Actually, it might be worth adding another configuration parameter to specify whether the user want the plot for that specific spill or just the summary plot.
Updated by Tunnell, Christopher about 12 years ago
Maybe this should be another issue, but it may also be worth thinking about how we explain to people extending this. People will want plots of arbitrary things, so figuring out how we suggest they do it will be important at some point. For instance, do we have a base class that hides some of the machinery underneath?
I think that you've moved a lot out into helper functions which is great. I don't think it'll be that hard to extend it. Just wanted to make sure that that use case was written down somewhere.

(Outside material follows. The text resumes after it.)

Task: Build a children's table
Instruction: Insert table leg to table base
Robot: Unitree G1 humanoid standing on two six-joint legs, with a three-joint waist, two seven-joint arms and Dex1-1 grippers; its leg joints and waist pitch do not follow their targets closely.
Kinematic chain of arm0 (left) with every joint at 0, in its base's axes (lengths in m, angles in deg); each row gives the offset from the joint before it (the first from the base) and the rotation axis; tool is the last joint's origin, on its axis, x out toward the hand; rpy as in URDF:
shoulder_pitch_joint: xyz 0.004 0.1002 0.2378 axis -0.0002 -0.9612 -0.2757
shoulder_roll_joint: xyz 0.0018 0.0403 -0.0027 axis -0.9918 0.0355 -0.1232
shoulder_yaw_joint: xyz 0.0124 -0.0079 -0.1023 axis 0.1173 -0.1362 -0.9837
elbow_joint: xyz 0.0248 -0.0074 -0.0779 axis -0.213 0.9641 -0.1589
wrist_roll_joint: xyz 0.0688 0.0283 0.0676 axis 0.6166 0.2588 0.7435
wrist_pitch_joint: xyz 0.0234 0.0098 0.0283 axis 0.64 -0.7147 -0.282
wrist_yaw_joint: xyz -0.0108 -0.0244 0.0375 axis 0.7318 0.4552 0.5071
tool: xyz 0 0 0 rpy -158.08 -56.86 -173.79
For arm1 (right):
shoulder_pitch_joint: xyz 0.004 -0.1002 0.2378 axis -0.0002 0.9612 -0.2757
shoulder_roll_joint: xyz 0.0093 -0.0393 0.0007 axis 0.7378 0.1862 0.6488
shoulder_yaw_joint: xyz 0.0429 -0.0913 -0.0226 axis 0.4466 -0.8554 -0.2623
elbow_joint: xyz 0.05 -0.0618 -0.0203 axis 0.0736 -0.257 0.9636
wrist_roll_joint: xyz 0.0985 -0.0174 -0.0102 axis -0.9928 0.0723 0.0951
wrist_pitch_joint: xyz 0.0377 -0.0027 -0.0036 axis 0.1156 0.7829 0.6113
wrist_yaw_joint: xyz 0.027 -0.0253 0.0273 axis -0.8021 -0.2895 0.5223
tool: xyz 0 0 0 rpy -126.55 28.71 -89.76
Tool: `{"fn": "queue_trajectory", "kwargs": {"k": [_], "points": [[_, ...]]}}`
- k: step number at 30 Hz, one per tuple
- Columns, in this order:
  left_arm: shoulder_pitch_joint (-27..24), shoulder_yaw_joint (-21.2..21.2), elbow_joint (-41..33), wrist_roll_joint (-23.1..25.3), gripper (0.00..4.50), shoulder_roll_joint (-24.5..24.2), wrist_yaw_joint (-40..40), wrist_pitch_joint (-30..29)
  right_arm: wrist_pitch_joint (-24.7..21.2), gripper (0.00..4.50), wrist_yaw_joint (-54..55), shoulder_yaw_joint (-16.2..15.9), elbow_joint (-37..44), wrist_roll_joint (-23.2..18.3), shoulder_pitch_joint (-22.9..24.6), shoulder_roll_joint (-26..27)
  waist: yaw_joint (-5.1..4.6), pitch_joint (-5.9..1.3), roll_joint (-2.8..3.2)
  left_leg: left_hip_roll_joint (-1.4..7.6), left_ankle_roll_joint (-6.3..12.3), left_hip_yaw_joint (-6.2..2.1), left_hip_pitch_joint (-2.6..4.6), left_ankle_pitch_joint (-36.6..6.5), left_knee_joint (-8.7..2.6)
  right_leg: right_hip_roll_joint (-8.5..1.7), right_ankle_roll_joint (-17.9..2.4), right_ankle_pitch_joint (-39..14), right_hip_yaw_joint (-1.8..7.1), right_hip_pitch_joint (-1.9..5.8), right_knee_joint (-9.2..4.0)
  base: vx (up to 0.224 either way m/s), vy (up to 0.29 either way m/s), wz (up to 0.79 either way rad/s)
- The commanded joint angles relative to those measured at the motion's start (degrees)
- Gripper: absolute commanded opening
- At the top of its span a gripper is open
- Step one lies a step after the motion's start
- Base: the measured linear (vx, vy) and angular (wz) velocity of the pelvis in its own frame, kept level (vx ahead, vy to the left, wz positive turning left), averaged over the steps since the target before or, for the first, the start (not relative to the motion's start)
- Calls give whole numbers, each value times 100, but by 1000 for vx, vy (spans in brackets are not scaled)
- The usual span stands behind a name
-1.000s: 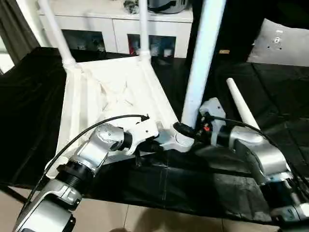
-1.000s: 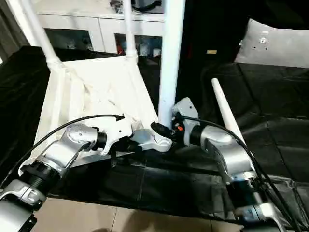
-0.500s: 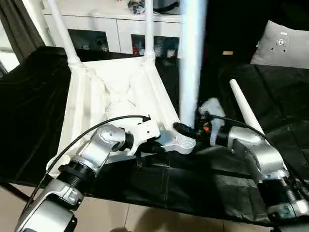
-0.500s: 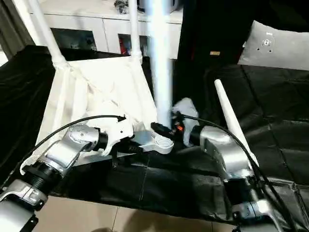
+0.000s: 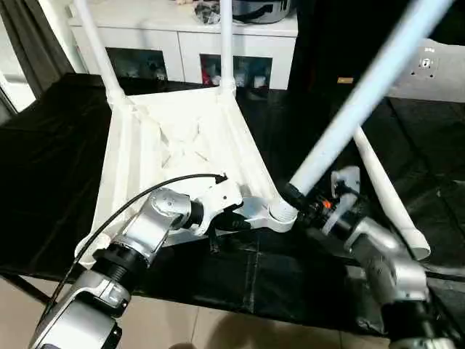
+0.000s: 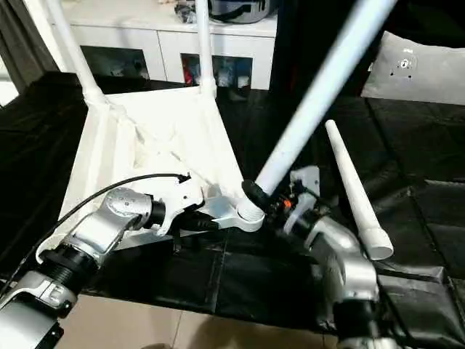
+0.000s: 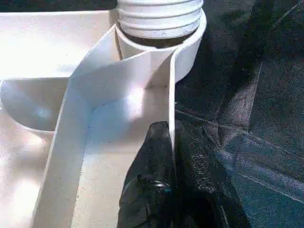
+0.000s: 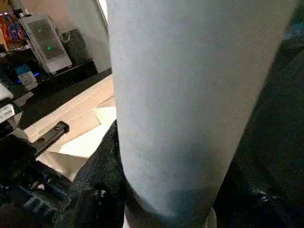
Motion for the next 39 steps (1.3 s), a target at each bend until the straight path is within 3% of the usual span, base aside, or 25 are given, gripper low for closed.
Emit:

Updated by Jackson, Mike about 12 years ago
I'll restructure the class and comment it in a way that tries to pull out the elementary aspects (the histogram object creation, base64 encoding, outputing the JSON) from the aspects that a user may want to alter (e.g. the actual plots done, labels, rescaling etc).
I could also add a section to doc_src/maus_user_guide.tex
Updated by Rogers, Chris about 12 years ago
I could also add a section to doc_src/maus_user_guide.tex
I think that's a good idea.
Updated by Jackson, Mike about 12 years ago
At present the reducer can output the histogram for just the current spill and/or the running total. I think it might just be worth simplifying it to output the summary only (with or without autonumbering) - it would make the reducer code clearer, easier to modify and less full of if-thens. If a reducer that outputs the plot just for the current spill is needed it can easily be customised from the summary one.

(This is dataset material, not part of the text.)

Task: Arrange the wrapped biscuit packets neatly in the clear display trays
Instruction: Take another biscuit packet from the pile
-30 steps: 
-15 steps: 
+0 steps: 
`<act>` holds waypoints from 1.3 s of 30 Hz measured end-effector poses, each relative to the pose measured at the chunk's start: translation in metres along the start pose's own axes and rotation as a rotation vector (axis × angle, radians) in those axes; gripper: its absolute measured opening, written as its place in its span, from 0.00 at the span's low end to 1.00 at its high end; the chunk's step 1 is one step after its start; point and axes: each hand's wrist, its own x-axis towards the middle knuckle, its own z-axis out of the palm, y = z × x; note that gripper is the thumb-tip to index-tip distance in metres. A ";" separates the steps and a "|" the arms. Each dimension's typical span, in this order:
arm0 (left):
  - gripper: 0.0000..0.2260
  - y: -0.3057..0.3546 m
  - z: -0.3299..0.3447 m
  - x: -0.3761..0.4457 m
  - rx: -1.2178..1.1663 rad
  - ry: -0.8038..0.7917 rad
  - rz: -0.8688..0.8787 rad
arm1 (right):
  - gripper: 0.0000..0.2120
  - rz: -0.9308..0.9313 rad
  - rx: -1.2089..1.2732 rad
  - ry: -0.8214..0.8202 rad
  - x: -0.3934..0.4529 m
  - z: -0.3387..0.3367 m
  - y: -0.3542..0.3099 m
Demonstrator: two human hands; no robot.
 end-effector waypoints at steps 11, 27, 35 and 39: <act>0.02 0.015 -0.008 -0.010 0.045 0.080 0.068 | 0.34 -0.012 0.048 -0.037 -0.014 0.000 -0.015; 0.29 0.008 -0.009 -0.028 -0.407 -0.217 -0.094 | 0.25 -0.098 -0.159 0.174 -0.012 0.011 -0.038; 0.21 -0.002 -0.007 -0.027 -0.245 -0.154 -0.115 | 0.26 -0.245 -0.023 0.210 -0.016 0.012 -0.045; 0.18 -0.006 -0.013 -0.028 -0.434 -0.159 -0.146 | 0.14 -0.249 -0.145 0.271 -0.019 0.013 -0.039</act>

Updated by Tunnell, Christopher about 12 years ago
I wish there was a facebook type 'like button', but I like your last comment.
I've never seen anything other than running totals over some interval in particle physics, so that's pretty standard.

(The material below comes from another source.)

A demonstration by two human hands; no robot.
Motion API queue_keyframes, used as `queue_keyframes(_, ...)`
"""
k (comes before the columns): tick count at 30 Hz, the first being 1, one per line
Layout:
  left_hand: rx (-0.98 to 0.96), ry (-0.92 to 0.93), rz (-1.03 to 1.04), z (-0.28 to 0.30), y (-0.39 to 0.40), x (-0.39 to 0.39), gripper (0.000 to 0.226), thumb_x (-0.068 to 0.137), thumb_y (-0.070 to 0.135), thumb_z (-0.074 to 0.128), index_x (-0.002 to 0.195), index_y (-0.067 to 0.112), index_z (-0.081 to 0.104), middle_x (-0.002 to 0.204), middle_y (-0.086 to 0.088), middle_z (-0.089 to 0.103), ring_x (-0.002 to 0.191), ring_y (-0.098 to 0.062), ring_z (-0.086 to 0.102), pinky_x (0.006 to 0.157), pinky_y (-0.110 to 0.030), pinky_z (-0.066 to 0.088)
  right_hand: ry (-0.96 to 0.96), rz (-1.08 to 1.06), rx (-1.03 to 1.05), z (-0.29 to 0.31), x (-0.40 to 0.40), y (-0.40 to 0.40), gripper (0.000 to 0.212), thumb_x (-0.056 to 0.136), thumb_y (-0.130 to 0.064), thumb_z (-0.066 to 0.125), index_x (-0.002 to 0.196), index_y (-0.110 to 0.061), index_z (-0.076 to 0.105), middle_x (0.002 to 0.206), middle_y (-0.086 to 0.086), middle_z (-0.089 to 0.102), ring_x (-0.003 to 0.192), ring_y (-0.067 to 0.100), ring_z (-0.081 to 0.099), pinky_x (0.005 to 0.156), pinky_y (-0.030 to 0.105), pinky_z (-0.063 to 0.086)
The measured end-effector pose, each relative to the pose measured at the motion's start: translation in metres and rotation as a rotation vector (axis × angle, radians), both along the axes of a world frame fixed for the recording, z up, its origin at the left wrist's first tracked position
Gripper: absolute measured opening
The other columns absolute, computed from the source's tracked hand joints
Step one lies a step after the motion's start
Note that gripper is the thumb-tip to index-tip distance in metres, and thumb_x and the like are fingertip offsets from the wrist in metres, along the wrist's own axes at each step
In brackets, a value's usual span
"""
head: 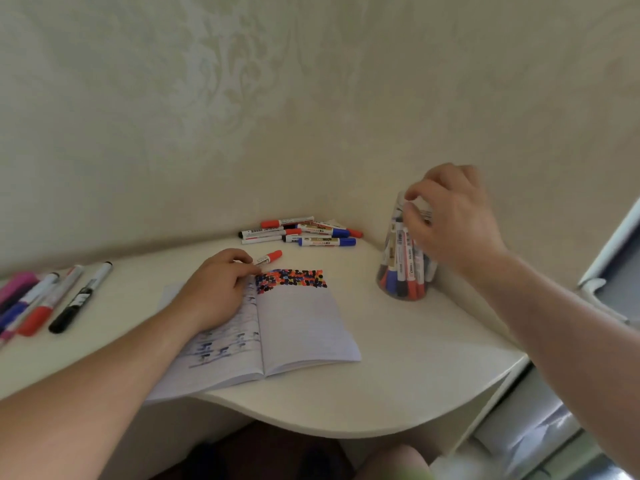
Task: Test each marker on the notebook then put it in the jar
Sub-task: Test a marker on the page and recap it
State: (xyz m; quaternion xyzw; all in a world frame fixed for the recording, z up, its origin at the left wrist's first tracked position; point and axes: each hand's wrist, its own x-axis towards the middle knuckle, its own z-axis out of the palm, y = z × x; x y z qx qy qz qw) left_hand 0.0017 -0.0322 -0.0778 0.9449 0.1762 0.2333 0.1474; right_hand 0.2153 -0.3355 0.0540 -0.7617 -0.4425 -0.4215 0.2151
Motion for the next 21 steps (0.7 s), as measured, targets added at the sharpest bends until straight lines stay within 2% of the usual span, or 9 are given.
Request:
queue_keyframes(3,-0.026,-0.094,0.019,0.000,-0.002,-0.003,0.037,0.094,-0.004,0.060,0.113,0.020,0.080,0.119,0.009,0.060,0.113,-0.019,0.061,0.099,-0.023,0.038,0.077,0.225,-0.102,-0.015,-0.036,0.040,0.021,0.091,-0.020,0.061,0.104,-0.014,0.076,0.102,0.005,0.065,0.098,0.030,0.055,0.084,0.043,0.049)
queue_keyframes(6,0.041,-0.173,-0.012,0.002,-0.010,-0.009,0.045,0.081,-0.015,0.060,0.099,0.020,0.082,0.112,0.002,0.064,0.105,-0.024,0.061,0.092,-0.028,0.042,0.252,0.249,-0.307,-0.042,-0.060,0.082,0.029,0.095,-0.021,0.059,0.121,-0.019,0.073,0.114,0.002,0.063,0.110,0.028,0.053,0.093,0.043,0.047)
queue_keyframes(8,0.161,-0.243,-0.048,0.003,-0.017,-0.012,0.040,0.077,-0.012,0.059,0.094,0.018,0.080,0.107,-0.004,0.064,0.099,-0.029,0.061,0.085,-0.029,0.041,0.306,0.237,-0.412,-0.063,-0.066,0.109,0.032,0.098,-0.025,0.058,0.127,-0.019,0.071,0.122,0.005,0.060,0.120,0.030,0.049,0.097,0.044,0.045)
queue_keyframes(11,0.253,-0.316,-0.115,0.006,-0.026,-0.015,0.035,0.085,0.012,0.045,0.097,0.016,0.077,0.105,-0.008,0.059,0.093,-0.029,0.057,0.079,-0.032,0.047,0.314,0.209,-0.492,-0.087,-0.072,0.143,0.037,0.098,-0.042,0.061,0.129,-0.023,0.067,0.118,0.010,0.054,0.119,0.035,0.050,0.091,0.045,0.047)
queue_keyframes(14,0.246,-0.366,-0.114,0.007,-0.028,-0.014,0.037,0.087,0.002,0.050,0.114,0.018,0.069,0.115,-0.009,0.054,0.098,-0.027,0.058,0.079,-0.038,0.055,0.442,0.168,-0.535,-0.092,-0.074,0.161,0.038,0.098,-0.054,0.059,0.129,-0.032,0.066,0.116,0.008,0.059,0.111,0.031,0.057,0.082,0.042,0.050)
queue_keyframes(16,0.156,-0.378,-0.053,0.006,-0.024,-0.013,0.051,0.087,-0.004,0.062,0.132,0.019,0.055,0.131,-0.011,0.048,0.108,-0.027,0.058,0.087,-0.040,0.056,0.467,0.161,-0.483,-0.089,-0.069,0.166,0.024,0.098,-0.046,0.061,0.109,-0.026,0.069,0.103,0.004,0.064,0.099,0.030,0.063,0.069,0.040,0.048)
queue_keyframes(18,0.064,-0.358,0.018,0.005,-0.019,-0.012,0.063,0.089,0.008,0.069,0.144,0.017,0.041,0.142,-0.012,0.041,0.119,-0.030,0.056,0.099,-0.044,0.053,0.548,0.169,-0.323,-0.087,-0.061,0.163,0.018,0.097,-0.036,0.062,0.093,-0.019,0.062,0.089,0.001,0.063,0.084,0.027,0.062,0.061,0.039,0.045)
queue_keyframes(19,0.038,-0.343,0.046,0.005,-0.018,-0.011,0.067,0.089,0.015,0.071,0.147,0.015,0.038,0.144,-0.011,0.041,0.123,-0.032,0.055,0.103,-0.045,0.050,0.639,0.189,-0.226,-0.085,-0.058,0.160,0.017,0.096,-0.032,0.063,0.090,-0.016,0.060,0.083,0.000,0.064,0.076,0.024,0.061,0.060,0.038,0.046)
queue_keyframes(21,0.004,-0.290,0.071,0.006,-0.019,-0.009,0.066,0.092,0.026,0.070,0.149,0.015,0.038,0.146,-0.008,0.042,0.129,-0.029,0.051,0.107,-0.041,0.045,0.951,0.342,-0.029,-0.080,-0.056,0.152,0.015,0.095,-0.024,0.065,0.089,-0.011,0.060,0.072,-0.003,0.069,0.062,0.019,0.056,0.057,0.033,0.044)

Updated by Jackson, Mike about 12 years ago
Completed the removal of the spill-by-spill histogram. Started on the extraction of commonality to a super-class.
Updated by Jackson, Mike about 12 years ago
Commit "667": Pulled out TDC/ADC histogram specifics into ReducePyHistogramTDCADCCounts. ReducePyMatplotlibHistogram keeps the commonality.
Updated by Tunnell, Christopher about 12 years ago
- Status changed from Closed to In Progress
- % Done changed from 100 to 50
I'll let you close when you want.
Updated by Jackson, Mike about 12 years ago
- Status changed from In Progress to Closed
- % Done changed from 50 to 100
I was done with it now.
Updated by Tunnell, Christopher about 12 years ago
Okay, reviewing it (won't bother making a new issue, shouldn't take long).
Updated by Tunnell, Christopher about 12 years ago
Also: let me know when you want some students thrown at this to try making their own plots. If it's useful for you to get input or you think I should hold off (I imagine I'll be answering questions) until something finishes, let me know
Updated by Jackson, Mike about 12 years ago
I'm OK with students trying to customise it to make their own plots. There are notes at #747. Their experiences would be useful as it would indicate what we'd need to document for future users.
Updated by Rogers, Chris about 12 years ago
- Target version changed from Future MAUS release to MAUS-v0.0.9
Updated by Jackson, Mike almost 12 years ago
706 ReducePyMatplotlibHistogram and ReducePyHistogramTDCADCCounts now use ErrorHandler.